Intramuscular hemangyomas are benign tumours (0,8% of all hemangyomas). Their aetiology is uncertain but they are possibly congenital, although some seem to be related to trauma. Symptoms (usually pain and swelling) may be present for years. Histological subtypes are cavernous, capillary and mixed. Optimal management includes precise diagnosis and wide excision to prevent local recurrence. Authors present a case of a 79 years male with cavernous hemangyoma of the thigh with three years of evolution.

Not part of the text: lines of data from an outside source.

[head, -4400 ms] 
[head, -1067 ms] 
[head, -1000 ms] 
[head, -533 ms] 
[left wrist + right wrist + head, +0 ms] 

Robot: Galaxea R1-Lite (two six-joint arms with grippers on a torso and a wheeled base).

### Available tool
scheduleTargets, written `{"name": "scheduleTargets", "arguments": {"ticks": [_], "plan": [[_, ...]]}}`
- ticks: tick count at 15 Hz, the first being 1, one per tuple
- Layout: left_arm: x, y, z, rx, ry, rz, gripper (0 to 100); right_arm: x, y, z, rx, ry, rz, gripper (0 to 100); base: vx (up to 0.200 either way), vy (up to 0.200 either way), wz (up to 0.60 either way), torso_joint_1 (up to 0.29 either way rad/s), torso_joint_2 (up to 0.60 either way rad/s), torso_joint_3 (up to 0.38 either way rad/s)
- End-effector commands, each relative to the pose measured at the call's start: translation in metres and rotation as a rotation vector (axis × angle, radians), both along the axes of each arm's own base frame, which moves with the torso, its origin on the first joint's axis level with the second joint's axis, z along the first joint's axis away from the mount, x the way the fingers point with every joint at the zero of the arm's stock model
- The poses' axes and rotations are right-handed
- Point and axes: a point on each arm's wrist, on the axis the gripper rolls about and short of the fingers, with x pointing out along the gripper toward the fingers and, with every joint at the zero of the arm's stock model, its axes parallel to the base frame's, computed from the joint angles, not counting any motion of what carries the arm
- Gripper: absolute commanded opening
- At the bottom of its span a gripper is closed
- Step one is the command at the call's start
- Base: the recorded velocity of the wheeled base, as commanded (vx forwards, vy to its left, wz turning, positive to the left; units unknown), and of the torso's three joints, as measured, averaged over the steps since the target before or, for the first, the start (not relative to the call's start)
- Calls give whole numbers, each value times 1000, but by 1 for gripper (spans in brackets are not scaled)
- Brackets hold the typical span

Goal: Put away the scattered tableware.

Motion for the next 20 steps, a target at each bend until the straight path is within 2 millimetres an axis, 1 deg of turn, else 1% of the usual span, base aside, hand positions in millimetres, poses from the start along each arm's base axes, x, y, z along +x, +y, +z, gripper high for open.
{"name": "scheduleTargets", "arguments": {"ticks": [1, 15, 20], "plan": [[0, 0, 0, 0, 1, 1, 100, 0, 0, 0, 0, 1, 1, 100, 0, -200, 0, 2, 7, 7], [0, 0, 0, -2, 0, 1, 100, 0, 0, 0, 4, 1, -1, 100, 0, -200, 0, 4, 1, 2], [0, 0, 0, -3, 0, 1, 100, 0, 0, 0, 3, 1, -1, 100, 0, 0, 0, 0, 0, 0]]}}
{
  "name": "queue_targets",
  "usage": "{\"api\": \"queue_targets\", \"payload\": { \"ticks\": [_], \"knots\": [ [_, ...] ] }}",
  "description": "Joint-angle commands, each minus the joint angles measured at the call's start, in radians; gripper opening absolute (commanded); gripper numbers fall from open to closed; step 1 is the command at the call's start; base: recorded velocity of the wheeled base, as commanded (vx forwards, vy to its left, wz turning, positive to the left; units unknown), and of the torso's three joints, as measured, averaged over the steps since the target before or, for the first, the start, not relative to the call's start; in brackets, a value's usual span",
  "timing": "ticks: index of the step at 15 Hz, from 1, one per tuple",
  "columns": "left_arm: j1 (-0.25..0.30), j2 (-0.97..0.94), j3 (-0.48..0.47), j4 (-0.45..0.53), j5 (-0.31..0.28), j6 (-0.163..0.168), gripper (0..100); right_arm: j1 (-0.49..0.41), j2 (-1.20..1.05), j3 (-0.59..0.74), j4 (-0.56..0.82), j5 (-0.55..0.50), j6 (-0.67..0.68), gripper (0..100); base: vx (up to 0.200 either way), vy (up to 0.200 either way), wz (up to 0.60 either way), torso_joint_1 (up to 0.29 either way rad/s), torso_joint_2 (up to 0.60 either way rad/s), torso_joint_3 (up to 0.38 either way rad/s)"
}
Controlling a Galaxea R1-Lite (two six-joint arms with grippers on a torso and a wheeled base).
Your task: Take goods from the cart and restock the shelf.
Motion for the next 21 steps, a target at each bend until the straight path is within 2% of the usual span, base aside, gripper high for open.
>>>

The tumour eroded the femur and the patient had a mass all over the thigh with tension and pain. Diagnosis was suspected by phleboliths seen on x-ray and MRI and was confirmed by open biopsy. Treatment was a complete excision with double approach, medial and lateral, plus prophylactic nailing of the femur. With a four years follow – up, the patient has no sign of recurrence and has a normal function of the inferior limb and a normal gait.